Black parents have been battling the rezoning for weeks, calling it resegregation. And in a new twist for an integration fight, they are wielding an unusual weapon: the federal No Child Left Behind law, which gives students in schools deemed failing the right to move to better ones.
"We're talking about moving children from good schools into low-performing ones, and that's illegal," said Kendra Williams, a hospital receptionist, whose two children were rezoned. "And it's all about race. It's as clear as daylight."
Tuscaloosa, where George Wallace once stood defiantly in the schoolhouse door to keep blacks out of the University of Alabama, also has had a volatile history in its public schools. Three decades of federal desegregation marked by busing and white flight ended in 2000. Though the city is 54 percent white, its school system is 75 percent black.

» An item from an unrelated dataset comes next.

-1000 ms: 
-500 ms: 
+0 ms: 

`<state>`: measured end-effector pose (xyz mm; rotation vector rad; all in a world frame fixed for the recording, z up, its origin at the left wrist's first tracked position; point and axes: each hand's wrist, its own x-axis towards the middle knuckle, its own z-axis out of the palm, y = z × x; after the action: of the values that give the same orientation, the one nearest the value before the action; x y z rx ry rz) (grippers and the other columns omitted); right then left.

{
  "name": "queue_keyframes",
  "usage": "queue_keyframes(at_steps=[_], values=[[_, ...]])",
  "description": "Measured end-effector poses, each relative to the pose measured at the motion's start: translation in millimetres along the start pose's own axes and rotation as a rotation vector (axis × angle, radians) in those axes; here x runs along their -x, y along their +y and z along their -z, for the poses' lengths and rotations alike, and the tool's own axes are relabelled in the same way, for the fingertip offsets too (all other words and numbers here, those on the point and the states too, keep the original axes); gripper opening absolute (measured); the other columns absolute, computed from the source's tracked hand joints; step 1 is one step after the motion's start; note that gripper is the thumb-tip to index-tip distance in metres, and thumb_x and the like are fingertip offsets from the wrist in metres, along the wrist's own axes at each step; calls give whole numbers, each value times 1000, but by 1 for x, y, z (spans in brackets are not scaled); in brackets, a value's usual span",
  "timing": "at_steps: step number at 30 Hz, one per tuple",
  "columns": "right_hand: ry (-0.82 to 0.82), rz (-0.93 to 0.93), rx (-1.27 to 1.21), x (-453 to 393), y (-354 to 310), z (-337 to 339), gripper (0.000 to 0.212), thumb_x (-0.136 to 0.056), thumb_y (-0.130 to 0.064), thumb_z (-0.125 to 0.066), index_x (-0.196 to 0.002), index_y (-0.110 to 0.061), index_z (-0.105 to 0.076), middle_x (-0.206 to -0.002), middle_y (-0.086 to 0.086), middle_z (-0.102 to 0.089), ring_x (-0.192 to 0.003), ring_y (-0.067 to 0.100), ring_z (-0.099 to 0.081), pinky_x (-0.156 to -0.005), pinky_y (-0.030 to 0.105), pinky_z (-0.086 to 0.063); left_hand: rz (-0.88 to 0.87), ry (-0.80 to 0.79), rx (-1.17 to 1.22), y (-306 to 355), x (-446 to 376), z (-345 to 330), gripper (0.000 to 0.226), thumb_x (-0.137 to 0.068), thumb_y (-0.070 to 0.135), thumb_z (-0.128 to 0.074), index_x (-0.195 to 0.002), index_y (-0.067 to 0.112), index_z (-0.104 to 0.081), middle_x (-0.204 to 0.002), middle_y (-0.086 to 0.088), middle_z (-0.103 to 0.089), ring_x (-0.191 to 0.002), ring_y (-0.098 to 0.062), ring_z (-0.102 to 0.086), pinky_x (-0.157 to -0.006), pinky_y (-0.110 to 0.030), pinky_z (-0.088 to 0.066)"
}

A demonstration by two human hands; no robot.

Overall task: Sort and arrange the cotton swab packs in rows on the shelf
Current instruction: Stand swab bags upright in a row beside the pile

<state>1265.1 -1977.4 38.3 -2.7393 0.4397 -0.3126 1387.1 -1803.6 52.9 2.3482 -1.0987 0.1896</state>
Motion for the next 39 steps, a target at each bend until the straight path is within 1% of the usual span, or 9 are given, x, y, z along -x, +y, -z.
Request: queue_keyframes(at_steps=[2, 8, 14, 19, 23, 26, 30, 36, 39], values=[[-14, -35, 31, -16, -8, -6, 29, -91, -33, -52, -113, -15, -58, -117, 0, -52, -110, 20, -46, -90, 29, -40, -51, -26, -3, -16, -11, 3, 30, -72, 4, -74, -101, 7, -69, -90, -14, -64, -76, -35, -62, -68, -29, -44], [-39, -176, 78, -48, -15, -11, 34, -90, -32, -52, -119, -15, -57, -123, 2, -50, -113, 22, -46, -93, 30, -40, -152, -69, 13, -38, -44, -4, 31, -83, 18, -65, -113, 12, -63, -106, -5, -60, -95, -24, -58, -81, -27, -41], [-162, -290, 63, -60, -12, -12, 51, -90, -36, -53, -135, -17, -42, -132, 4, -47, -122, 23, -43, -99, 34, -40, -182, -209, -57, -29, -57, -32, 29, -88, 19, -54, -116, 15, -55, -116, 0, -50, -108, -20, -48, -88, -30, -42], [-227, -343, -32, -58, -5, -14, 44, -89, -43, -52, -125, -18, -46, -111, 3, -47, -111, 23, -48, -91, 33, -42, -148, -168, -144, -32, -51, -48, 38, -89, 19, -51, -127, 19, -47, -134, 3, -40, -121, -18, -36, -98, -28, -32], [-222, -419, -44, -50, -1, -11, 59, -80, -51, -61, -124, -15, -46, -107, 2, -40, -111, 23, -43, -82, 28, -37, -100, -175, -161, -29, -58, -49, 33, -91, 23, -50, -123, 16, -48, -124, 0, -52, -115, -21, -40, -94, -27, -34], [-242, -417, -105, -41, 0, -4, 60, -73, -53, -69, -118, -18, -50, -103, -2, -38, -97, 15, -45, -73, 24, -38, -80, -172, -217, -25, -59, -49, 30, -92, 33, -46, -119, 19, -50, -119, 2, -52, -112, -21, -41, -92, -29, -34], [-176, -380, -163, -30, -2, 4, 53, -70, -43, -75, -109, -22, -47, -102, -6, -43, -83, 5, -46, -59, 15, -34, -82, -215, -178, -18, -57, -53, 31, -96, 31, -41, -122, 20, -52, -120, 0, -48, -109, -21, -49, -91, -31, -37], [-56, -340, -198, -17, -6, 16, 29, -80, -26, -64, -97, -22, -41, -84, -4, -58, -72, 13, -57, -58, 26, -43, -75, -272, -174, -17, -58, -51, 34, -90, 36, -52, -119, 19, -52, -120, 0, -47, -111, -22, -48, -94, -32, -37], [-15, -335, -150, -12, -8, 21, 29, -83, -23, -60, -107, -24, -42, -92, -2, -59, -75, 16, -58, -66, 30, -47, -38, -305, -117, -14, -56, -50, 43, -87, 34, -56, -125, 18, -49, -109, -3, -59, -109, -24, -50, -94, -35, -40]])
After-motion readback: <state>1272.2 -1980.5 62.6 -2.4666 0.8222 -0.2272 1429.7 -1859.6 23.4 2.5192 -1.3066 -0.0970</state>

The schools superintendent and board president, both white, said in an interview that the rezoning, which redrew boundaries of school attendance zones, was a color-blind effort to reorganize the 10,000-student district around community schools and relieve overcrowding. By optimizing use of the city's 19 school buildings, the district saved taxpayers millions, officials said. They also acknowledged another goal: to draw more whites back into Tuscaloosa's schools by making them attractive to parents of 1,500 children attending private academies founded after court-ordered desegregation began.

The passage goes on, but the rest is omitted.